Please use this identifier to cite or link to this item: http://ir.mu.ac.ke:8080/jspui/handle/123456789/10178
Title: Assessment of the quality of life of children and adolescents with rheumatic heart disease in moi teaching and referral hospital eldoret, Kenya
Authors: Myra Maghasi Koech, Myra
Albertine enjema, Njie
Wachira, Juddy
Keywords: Quality of life
Rheumatic heart disease
Children
Low-resource setting
Issue Date: 30-Apr-2026
Publisher: MDPI
Abstract: Background: Rheumatic heart disease (RHD) remains a significant public health problem in low- and middle-income countries. Beyond its clinical consequences, RHD adversely affects the health-related quality of life (HRQoL) of affected children and adolescents, their families, and healthcare systems. Addressing the HRQoL of children and adolescents with RHD will contribute to strengthening patient-centered care and policy development. Objective: To determine the health-related quality of life of children and adolescents with rheumatic heart disease attending follow-up at the pediatric cardiology clinic of Moi Teaching and Referral Hospital (MTRH), Kenya. Methods: This was a hospital-based cross-sectional study conducted between January and July 2024. A total of 171 children and adolescents aged 5–18 years were consecutively enrolled while attending follow-up at the pediatric cardiology clinic of MTRH. The EuroQol EQ-5D-Y and EQ-5D-L questionnaires were used to assess HRQoL across five domains: mobility, self-care, usual activities, pain/discomfort, and anxiety/depression.

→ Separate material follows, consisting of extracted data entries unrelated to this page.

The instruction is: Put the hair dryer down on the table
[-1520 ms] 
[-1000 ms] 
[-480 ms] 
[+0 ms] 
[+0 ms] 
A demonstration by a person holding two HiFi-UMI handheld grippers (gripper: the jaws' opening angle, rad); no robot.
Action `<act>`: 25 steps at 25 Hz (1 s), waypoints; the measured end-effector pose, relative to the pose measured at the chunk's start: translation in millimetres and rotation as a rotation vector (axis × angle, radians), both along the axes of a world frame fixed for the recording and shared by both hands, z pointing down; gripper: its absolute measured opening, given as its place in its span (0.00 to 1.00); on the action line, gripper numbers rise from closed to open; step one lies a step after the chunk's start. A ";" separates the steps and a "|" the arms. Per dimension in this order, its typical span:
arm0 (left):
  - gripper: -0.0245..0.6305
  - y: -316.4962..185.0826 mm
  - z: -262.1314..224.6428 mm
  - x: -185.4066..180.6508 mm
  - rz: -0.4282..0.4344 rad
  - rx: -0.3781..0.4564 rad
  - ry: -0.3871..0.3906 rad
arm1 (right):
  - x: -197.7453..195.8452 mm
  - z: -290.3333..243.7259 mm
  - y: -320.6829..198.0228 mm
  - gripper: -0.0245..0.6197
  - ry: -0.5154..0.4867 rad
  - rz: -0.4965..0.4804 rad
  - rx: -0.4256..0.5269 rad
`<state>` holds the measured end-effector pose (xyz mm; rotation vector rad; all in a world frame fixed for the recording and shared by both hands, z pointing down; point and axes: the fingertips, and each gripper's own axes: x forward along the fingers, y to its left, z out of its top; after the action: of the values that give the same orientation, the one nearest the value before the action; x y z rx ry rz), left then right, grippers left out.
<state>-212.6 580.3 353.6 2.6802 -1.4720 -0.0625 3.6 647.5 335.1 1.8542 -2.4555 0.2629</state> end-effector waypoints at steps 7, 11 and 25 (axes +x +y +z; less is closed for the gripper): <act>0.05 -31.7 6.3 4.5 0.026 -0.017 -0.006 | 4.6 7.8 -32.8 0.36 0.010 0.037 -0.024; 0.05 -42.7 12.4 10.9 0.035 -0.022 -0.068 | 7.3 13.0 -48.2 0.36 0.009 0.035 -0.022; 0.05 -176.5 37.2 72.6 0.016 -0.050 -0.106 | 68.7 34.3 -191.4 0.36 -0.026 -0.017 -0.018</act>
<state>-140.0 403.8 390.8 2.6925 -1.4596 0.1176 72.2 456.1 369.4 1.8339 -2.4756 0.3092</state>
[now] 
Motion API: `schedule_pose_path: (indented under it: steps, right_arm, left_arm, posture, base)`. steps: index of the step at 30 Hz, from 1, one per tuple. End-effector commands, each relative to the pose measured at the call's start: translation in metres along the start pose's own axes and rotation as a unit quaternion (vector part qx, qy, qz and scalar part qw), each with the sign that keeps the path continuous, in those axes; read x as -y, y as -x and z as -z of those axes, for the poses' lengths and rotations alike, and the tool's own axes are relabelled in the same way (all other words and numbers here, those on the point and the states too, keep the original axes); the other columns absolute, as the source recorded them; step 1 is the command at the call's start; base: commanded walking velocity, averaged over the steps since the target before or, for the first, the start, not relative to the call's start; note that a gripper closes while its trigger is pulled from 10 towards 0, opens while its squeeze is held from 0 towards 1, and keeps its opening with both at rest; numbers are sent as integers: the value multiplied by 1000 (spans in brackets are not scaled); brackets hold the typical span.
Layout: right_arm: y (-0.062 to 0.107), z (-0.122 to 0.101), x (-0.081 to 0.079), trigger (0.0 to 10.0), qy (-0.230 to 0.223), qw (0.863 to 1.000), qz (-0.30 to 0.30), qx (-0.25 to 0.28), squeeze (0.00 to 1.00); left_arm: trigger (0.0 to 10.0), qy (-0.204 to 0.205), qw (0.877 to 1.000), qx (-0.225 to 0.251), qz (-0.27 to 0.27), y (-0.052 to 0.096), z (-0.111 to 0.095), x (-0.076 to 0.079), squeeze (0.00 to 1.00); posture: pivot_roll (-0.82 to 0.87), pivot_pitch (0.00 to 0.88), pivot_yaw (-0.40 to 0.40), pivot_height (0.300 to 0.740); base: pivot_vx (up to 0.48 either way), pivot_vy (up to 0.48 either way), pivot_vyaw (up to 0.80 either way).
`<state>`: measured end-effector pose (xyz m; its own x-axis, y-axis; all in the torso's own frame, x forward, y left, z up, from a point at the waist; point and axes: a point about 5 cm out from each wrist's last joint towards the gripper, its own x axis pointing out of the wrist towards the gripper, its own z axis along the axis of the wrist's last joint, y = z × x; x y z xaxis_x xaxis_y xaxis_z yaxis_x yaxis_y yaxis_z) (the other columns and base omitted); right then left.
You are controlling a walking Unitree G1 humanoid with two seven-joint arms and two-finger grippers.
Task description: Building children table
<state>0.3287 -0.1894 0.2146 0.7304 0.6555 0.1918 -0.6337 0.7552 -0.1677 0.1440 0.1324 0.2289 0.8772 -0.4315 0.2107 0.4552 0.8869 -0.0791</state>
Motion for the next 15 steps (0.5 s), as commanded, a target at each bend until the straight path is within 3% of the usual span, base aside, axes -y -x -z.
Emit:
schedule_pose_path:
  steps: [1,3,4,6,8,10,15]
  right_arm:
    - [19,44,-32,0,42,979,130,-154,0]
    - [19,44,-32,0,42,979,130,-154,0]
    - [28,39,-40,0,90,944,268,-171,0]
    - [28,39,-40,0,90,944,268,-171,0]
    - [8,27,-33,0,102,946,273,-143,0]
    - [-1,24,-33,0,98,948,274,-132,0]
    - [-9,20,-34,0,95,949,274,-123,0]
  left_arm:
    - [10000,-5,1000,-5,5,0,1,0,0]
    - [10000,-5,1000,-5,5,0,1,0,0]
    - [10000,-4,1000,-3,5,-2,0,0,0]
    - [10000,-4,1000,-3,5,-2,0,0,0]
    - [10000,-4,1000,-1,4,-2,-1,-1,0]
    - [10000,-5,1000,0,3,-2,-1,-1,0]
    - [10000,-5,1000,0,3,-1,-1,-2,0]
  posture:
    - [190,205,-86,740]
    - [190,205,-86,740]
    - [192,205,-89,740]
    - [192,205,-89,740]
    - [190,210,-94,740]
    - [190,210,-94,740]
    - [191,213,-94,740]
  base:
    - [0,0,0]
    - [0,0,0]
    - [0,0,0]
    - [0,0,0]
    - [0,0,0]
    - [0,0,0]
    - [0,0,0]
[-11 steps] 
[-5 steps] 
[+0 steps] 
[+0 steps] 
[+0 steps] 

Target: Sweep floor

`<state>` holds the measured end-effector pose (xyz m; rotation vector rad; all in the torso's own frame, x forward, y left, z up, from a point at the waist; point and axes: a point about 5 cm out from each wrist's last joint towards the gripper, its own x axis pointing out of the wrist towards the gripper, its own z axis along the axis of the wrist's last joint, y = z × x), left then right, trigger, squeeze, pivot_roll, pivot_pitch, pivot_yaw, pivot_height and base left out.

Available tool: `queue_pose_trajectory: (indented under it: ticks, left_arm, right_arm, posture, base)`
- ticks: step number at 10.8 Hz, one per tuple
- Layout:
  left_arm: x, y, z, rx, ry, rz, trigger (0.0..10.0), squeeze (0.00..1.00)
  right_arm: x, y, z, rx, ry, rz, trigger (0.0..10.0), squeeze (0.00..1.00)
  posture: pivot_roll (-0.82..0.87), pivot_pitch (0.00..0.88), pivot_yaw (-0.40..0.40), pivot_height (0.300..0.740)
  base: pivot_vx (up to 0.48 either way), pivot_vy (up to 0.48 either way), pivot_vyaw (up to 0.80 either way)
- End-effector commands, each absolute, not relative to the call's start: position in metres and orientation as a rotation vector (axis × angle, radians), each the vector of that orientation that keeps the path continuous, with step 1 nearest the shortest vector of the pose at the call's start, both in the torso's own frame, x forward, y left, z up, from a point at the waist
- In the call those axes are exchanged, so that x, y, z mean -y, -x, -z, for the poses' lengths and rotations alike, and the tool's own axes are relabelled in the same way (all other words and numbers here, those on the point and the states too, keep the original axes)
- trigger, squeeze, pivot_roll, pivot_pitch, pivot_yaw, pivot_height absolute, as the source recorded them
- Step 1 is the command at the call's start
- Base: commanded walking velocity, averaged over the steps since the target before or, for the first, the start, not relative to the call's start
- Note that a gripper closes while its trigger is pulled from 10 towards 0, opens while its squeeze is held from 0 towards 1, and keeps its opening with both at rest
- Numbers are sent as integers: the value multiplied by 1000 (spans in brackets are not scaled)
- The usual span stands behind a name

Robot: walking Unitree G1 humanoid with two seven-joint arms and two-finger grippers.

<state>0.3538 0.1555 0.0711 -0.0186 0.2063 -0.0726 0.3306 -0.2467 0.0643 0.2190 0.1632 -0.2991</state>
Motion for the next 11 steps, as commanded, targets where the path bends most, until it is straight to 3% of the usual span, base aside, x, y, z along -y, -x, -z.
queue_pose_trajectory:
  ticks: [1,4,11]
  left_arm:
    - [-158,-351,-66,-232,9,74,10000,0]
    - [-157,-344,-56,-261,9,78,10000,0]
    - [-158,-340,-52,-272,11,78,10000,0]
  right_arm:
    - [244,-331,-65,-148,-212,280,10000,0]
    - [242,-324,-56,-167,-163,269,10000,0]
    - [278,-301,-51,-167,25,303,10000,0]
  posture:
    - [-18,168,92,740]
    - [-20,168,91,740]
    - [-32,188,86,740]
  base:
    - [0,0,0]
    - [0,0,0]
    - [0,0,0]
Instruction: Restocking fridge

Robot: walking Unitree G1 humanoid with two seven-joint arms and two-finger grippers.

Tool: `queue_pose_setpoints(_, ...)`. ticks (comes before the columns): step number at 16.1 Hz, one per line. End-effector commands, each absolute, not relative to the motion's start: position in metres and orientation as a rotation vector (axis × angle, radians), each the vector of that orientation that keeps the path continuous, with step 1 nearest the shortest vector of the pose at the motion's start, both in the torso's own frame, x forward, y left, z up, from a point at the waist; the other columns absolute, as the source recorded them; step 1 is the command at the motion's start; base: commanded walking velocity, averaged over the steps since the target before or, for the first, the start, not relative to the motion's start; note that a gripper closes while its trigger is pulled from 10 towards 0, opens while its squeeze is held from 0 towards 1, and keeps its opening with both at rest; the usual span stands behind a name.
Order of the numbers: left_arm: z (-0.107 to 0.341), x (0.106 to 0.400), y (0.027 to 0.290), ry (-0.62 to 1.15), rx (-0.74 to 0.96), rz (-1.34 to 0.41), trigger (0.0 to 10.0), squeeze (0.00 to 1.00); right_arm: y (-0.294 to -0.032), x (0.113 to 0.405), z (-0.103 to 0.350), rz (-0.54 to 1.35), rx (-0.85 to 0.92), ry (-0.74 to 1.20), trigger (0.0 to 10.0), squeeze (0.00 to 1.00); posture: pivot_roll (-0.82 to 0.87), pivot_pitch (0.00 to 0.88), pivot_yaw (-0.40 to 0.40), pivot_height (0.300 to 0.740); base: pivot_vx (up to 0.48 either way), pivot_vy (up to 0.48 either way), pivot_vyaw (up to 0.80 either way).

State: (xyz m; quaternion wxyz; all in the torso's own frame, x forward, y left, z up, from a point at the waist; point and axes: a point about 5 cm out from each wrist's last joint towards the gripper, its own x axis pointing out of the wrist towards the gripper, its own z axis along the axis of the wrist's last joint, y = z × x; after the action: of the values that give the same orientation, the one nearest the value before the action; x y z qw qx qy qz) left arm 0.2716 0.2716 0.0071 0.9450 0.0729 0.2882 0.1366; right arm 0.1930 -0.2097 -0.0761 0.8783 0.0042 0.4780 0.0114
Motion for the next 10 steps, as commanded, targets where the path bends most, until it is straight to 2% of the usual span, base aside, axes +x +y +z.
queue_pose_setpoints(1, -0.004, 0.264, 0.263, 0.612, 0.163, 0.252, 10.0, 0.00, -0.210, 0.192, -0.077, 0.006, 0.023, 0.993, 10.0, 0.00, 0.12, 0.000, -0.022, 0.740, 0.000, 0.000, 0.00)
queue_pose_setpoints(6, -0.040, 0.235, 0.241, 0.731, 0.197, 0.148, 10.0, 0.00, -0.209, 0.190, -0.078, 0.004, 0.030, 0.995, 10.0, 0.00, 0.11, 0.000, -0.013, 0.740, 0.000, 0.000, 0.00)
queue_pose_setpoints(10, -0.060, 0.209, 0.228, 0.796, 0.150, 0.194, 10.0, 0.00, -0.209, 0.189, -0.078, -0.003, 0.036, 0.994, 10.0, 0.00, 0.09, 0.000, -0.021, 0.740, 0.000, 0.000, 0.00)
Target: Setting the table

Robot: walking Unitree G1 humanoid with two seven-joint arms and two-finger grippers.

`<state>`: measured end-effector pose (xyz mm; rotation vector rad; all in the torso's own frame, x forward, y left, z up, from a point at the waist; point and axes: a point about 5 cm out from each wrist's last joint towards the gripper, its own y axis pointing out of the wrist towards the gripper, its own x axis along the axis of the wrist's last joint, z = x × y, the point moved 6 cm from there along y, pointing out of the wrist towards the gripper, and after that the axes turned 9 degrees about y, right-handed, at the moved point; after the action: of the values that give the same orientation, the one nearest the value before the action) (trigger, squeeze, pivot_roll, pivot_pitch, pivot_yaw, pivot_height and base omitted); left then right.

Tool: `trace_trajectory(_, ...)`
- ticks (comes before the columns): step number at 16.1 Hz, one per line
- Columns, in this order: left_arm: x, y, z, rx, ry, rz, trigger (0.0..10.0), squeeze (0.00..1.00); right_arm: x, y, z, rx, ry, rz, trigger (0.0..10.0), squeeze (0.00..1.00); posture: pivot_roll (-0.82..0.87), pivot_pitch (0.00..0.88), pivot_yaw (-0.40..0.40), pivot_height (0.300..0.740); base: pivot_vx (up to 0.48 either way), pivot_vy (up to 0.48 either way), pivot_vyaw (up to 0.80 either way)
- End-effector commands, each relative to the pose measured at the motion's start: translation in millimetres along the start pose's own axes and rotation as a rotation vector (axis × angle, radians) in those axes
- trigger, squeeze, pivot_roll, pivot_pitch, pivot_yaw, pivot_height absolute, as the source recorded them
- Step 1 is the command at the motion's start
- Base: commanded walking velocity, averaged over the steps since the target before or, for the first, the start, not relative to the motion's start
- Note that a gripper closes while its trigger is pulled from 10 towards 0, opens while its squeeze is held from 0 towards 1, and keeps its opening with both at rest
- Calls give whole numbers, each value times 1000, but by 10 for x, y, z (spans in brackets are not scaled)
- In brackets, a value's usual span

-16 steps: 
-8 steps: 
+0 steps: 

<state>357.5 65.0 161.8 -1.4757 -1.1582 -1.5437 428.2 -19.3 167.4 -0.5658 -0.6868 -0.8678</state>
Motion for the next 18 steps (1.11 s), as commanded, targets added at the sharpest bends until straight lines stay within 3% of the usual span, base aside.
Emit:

Overall HRQoL was evaluated using the EQ visual analog scale (EQ-VAS) and categorized as optimal (≥80%), suboptimal (70–79%), or poor (≤70%). Results: Overall HRQoL was optimal in 70.8% (n = 121) of participants, suboptimal in 8.2% (n = 14), and poor in 21.1% (n = 36). Impaired HRQoL was significantly associated with poor self-care (95% CI: 0.066–0.853; p = 0.028), anxiety/depression (95% CI: 0.111–0.678; p = 0.005), pain/discomfort (95% CI: 0.142–0.758; p = 0.009) and missing more than five school days (95% CI: 0.109–0.584; p = 0.001). Caregiver characteristics (age, education level, and income), surgical correction, RHD-related hospital admissions, comorbidities, and Ross classification were not significantly associated with HRQoL. Conclusion: Health- related quality of life among children and adolescents with RHD was most adversely affected in the mental health and mobility domains. Routine assessment of HRQoL should be incorporated into the clinical care of children and adolescents with RHD to reduce disease-related morbidity and support holistic management.